## Exercise brief
From the line containing "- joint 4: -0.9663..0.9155" through the last line of the listing, output each line exactly as it stands. Omit pictures.

## Information supplied
__________

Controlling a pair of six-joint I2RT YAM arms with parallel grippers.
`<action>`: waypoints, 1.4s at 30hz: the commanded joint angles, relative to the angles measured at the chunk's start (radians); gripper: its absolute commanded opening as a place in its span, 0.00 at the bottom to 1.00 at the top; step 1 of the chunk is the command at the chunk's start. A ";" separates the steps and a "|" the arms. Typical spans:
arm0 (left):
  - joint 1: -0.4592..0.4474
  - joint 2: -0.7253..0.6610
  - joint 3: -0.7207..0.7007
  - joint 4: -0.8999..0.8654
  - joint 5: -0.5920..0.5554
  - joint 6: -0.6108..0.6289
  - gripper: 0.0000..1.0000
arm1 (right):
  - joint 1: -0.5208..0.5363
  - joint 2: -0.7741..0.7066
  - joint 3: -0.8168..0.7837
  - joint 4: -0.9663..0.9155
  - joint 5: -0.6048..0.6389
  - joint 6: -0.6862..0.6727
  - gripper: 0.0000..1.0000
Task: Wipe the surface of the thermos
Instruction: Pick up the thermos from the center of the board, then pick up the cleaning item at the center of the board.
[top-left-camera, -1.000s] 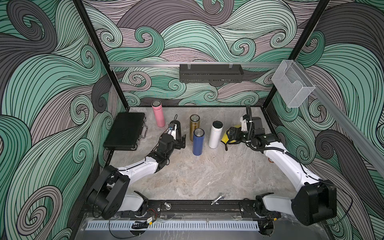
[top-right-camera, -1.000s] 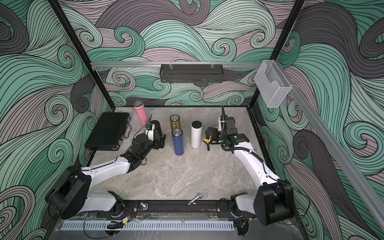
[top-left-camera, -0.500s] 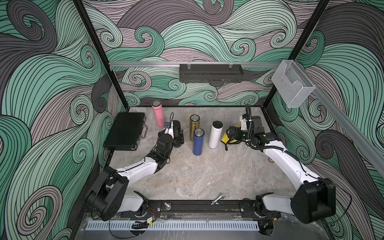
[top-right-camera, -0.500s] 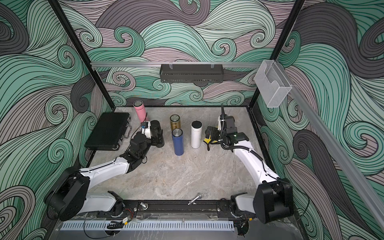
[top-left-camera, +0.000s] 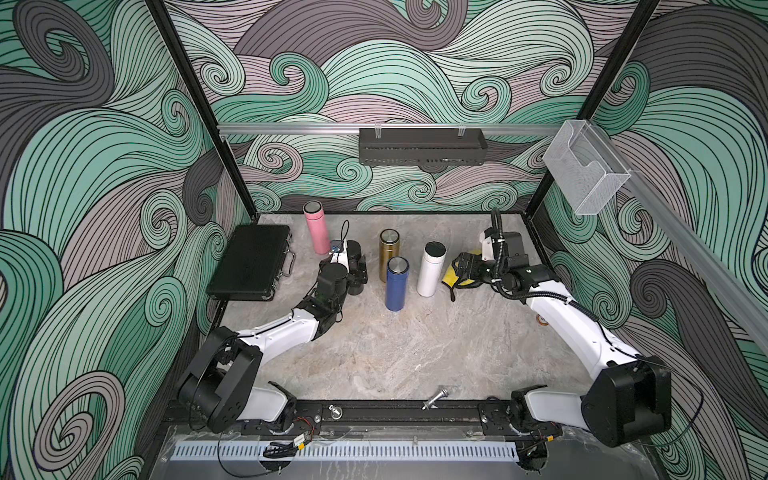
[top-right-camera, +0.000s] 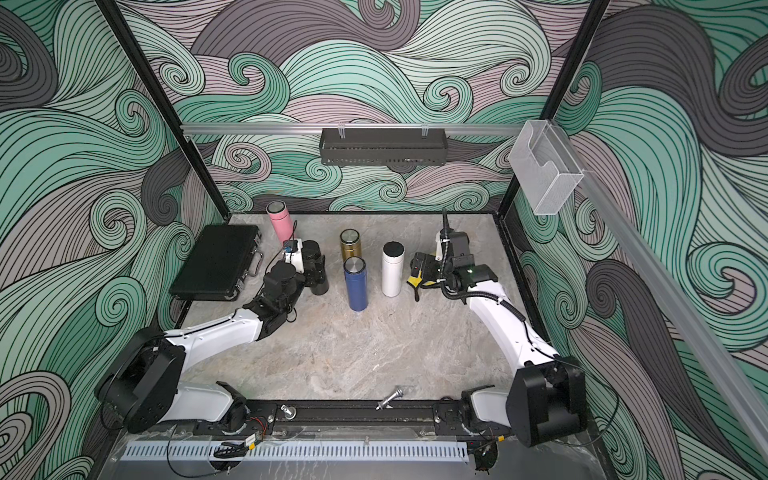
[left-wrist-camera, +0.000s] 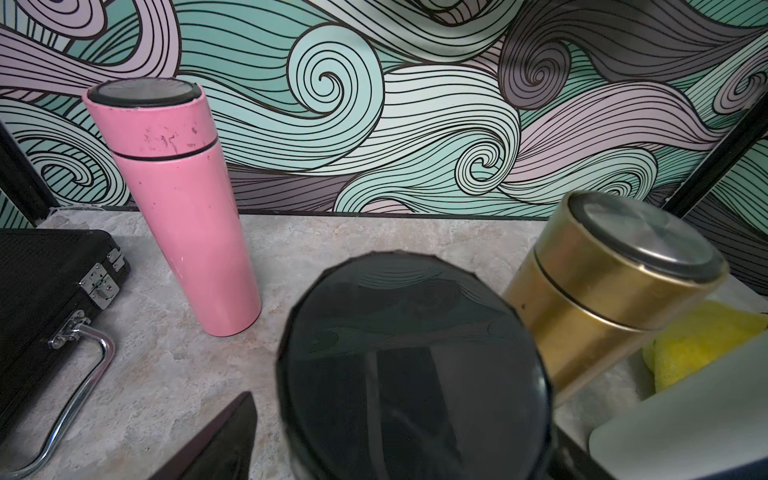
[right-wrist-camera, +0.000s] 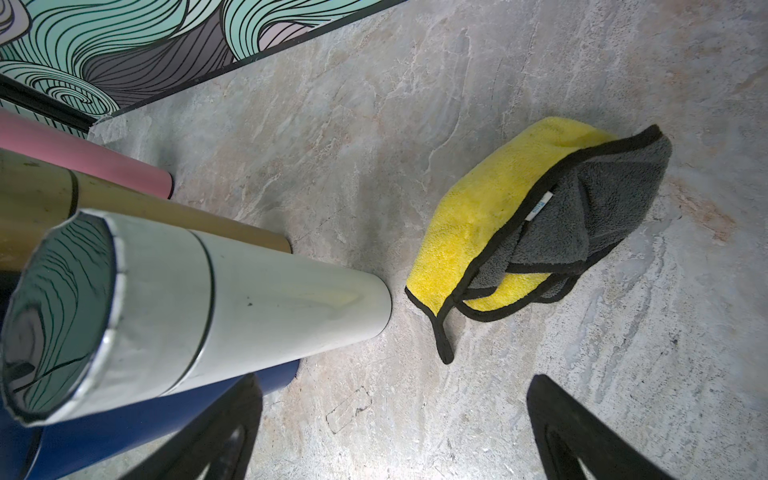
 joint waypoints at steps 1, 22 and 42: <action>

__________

## Exercise output
  - joint 4: -0.9663..0.9155
  - joint 5: -0.6048..0.6389
  - joint 6: -0.6862..0.6727
  - gripper: 0.0000..1.0000
Task: Wipe the surface of the thermos
Instruction: Pick up the thermos from the center of the board, then pick up the cleaning item at the center of the board.
[top-left-camera, -1.000s] 
[top-right-camera, -1.000s] 
[top-left-camera, -0.500s] 
[top-right-camera, -0.500s] 
[top-left-camera, +0.000s] 
[top-right-camera, +0.000s] 
[left-wrist-camera, +0.000s] 
[right-wrist-camera, +0.000s] 
 joint waypoints at steps 1, 22 and 42: <action>

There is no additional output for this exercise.